Again, My Lord: A Twist Series Novel (23 page)

“You ran away from me.” He shook his head, as much to force into it the words she was speaking as to deny them. “Every time I came close to you. Again and again.”

“I wish I hadn’t. I should have spoken immediately. I should have told you at the beginning how strongly I felt, how immoderately. That would have swiftly turned your disapproval to disgust. Then you would have left at once, and my feelings would not have grown to the extent that they did.”

“To what extent?”

“To what extent?” Her hands fisted at her sides. “What have I done to you, then or now, that merits this inquisition? Will you force me to speak of the greatest moment of shame and regret in my life? Do you need to hear me say it aloud? Is it not enough that I am equally ashamed of it now as I was then?”

He went to her and stood so close he might touch her, and his heartbeats thundered against his ribs.
“To what extent?”

“To what
extent
? I begged you to elope with me!”

Holy Hell.

He struggled to breathe.

“I did not understand,” he could only manage.

“I suppose you imagined I did such things regularly. My father told me often enough that my manner with gentlemen was far too open, that it was bound to be misconstrued. My mother was so demure, so subdued. I
wanted
to be like her. I wanted to be good. Perhaps if I had been, my husband would not have—” She halted her words. “My father was a beast and my mother was a wet rag. I understand that now. I didn’t then. Though it was not in my nature, I tried to behave as she taught me to. But I failed. I teased you about your reserve because I knew it was my fault, that you were only trying to show me your displeasure. How could you admire a lady you could not respect, after all?”

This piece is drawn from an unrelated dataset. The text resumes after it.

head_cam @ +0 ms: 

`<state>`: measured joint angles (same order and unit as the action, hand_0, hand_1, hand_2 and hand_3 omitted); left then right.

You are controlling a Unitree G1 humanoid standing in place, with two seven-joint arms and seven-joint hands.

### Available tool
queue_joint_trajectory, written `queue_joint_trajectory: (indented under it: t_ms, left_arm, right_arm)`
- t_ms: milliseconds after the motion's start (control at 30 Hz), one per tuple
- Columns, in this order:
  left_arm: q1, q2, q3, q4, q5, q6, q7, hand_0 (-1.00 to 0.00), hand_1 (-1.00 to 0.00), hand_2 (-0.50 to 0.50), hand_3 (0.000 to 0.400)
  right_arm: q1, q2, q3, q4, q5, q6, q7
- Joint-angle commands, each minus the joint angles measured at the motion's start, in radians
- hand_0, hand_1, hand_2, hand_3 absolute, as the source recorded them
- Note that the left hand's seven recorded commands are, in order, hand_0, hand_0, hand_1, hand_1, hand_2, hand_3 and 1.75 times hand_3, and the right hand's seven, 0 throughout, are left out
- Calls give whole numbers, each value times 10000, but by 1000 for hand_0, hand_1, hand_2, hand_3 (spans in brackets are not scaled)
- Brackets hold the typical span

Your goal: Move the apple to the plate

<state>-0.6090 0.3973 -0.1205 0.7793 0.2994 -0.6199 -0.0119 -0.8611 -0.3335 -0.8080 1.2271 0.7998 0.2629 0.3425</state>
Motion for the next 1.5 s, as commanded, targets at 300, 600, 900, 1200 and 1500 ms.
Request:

“Until that morning, I found only pleasure in your company.” His tongue could barely form words. “I thought you wished me to drive you to London to meet another man.”

Her eyes widened, and she became very still.

“No,” she only said. And then: “No.”

“You …” This was unimaginable. Unbelievable. A miracle. “There was no other man?”

“The night before I came to the inn without Evelina and Gregory, my father told me he was selling me to Richard Holland to settle a debt of fifteen thousand pounds. He said you would expect a large dowry while Richard would pay him for me, and that anyway since you had not offered for me after so many weeks you never would. But I wanted you. That morning, I wanted you to take me away.”

“To London?”

“To anywhere you wished. I would have gone. I would have gone with or without an offer of marriage.”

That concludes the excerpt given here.